Of all the lines in the records below, copy only those that contain the string "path".

# EXERCISE INPUTS

==========

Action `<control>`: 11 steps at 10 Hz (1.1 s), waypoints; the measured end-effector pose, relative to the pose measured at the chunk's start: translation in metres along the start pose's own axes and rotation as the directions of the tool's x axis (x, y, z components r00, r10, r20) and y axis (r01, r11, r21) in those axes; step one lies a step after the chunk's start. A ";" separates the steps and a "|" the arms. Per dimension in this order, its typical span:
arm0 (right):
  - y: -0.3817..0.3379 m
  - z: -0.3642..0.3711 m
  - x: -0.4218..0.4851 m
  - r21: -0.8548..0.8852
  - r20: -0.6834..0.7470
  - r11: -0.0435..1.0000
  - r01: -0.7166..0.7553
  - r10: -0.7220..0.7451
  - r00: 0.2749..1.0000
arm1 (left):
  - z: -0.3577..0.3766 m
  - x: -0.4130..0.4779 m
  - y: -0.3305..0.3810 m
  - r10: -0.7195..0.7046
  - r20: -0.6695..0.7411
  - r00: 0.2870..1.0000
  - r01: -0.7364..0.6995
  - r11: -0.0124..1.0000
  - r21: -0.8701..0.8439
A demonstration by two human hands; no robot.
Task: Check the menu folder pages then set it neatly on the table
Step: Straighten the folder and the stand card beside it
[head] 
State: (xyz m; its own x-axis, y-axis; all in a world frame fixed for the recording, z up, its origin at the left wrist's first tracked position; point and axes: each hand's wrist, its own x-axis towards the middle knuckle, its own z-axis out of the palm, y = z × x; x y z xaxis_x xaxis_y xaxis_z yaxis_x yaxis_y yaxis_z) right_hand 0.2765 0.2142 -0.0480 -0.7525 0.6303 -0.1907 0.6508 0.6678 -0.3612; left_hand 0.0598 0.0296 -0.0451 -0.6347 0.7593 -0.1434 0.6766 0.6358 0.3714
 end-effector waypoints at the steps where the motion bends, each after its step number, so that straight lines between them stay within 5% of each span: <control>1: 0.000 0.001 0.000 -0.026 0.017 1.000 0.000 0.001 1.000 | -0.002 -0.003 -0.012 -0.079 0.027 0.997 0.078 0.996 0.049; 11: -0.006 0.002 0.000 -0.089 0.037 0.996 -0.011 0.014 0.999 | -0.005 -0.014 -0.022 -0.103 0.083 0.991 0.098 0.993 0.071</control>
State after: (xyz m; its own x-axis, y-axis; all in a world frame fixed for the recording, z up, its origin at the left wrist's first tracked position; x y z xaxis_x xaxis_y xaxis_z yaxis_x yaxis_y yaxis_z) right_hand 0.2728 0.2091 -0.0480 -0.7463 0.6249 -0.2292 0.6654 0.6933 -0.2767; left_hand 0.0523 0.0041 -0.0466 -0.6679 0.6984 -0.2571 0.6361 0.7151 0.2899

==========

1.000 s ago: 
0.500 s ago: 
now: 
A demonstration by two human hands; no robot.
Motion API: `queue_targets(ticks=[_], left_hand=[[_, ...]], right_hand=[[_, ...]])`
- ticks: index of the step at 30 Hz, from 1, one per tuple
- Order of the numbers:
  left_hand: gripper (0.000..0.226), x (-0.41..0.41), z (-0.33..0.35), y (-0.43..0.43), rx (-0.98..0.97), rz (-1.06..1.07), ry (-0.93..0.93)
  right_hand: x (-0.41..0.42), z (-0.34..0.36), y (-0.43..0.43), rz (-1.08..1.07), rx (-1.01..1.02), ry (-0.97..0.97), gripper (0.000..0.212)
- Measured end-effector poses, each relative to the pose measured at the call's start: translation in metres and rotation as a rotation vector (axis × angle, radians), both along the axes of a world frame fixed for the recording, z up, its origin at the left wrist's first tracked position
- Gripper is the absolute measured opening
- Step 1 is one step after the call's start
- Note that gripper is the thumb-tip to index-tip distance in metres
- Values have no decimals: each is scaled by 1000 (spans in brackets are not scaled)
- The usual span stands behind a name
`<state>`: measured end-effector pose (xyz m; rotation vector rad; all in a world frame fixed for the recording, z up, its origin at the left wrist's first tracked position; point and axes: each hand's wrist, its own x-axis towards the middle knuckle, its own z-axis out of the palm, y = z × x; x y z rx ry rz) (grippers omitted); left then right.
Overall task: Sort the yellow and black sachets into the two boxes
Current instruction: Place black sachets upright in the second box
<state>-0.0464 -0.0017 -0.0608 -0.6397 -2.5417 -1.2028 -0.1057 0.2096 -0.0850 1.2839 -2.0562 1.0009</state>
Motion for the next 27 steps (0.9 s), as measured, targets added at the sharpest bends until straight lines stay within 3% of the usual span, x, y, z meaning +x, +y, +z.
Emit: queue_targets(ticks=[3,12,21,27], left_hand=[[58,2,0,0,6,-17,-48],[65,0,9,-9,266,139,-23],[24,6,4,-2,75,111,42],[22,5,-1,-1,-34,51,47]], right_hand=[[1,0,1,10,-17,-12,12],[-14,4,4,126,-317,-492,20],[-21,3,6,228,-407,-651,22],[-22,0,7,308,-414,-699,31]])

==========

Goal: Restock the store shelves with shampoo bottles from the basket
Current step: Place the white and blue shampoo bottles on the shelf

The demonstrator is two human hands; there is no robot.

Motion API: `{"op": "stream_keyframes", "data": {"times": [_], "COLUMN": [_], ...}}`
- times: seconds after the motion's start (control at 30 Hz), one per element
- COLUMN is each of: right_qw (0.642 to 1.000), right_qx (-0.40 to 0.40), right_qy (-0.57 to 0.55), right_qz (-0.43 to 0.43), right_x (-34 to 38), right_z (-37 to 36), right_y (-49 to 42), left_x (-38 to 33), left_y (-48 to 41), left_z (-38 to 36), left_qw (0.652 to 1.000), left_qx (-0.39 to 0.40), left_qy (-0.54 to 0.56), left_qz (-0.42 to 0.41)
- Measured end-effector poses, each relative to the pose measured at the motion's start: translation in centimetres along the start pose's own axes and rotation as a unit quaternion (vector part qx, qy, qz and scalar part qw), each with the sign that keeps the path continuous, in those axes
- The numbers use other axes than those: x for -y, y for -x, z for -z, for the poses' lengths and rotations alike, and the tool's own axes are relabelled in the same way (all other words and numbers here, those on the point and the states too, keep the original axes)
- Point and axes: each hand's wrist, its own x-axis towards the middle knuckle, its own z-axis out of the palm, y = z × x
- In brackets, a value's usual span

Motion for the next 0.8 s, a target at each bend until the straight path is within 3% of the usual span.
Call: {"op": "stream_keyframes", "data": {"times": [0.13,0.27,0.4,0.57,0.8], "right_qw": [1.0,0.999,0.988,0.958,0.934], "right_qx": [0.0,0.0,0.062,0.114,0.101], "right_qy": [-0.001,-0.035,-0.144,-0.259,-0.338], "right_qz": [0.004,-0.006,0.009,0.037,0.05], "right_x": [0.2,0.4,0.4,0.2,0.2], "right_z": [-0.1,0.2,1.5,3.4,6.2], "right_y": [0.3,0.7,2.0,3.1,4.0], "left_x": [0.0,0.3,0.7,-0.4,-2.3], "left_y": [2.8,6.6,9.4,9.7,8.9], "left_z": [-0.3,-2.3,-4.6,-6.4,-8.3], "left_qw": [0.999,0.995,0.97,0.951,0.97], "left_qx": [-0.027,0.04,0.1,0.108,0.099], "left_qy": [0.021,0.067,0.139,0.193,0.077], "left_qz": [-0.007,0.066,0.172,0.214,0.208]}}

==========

# RESULT
- Measured end-effector poses, each relative to the pose measured at the motion's start: translation in centimetres along the start pose's own axes and rotation as a unit quaternion (vector part qx, qy, qz and scalar part qw), each with the sign that keeps the path continuous, in those axes
Motion for the next 0.8 s, a target at each bend until the straight path is within 3% of the usual span.

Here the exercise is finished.